WHAT IS BEING ASKED
Write out all of the data without omission, exactly as shown.

DATA SECTION
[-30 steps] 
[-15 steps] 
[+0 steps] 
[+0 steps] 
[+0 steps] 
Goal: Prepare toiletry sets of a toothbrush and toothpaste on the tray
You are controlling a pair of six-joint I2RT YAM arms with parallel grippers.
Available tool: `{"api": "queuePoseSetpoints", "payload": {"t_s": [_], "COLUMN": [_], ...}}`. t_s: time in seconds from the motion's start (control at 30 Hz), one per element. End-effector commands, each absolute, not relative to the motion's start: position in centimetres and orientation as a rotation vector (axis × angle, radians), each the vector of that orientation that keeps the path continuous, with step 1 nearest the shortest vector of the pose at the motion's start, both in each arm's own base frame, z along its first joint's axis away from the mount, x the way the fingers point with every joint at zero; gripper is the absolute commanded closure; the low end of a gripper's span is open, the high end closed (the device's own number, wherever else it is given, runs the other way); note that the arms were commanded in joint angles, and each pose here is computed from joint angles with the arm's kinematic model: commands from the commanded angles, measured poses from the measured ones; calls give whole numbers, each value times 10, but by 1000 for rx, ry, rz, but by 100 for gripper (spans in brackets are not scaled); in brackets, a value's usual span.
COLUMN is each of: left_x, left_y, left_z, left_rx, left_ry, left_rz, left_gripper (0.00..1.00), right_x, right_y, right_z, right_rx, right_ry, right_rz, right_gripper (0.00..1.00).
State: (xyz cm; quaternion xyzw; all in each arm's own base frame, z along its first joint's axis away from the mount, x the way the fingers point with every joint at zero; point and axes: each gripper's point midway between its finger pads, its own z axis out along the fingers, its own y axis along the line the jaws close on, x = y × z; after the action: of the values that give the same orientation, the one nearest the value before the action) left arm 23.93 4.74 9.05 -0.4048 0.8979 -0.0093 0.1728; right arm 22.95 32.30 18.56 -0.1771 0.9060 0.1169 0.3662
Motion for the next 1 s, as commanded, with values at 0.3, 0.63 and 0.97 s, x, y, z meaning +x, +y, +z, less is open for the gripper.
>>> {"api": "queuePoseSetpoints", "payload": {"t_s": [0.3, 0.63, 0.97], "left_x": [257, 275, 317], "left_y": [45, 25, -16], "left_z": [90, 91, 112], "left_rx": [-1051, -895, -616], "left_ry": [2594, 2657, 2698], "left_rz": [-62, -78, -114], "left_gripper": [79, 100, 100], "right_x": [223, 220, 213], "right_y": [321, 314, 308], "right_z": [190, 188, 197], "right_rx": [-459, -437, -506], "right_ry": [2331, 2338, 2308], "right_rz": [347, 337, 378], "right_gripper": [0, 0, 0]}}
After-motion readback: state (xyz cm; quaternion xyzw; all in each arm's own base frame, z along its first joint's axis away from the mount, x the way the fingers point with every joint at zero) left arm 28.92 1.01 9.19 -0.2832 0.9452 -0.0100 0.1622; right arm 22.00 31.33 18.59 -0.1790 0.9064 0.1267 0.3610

TASK SOLUTION
[-30 steps] 
[-15 steps] 
[+0 steps] 
[+0 steps] 
[+0 steps] 
Goal: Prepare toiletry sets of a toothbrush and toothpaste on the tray
You are controlling a pair of six-joint I2RT YAM arms with parallel grippers.
Available tool: `{"api": "queuePoseSetpoints", "payload": {"t_s": [_], "COLUMN": [_], ...}}`. t_s: time in seconds from the motion's start (control at 30 Hz), one per element. End-effector commands, each absolute, not relative to the motion's start: position in centimetres and orientation as a rotation vector (axis × angle, radians), each the vector of that orientation that keeps the path continuous, with step 1 nearest the shortest vector of the pose at the motion's start, both in each arm's own base frame, z along its first joint's axis away from the mount, x the way the fingers point with every joint at zero; gripper is the absolute commanded closure; the low end of a gripper's span is open, the high end closed (the device's own number, wherever else it is given, runs the other way); note that the arms were commanded in joint angles, and each pose here is computed from joint angles with the arm's kinematic model: commands from the commanded angles, measured poses from the measured ones; calls give whole numbers, each value times 10, but by 1000 for rx, ry, rz, but by 100 for gripper (spans in brackets are not scaled); in brackets, a value's usual span.
COLUMN is each of: left_x, left_y, left_z, left_rx, left_ry, left_rz, left_gripper (0.00..1.00), right_x, right_y, right_z, right_rx, right_ry, right_rz, right_gripper (0.00..1.00).
State: (xyz cm; quaternion xyzw; all in each arm's own base frame, z along its first joint's axis away from the mount, x the way the fingers point with every joint at zero; point and axes: each gripper's point midway between its finger pads, its own z axis out along the fingers, its own y axis along the line the jaws close on, x = y × z; after the action: of the values that give the same orientation, the one nearest the value before the action) left arm 23.93 4.74 9.05 -0.4048 0.8979 -0.0093 0.1728; right arm 22.95 32.30 18.56 -0.1771 0.9060 0.1169 0.3662
Motion for the next 1 s, as commanded, with values at 0.3, 0.63 and 0.97 s, x, y, z meaning +x, +y, +z, less is open for the gripper.
>>> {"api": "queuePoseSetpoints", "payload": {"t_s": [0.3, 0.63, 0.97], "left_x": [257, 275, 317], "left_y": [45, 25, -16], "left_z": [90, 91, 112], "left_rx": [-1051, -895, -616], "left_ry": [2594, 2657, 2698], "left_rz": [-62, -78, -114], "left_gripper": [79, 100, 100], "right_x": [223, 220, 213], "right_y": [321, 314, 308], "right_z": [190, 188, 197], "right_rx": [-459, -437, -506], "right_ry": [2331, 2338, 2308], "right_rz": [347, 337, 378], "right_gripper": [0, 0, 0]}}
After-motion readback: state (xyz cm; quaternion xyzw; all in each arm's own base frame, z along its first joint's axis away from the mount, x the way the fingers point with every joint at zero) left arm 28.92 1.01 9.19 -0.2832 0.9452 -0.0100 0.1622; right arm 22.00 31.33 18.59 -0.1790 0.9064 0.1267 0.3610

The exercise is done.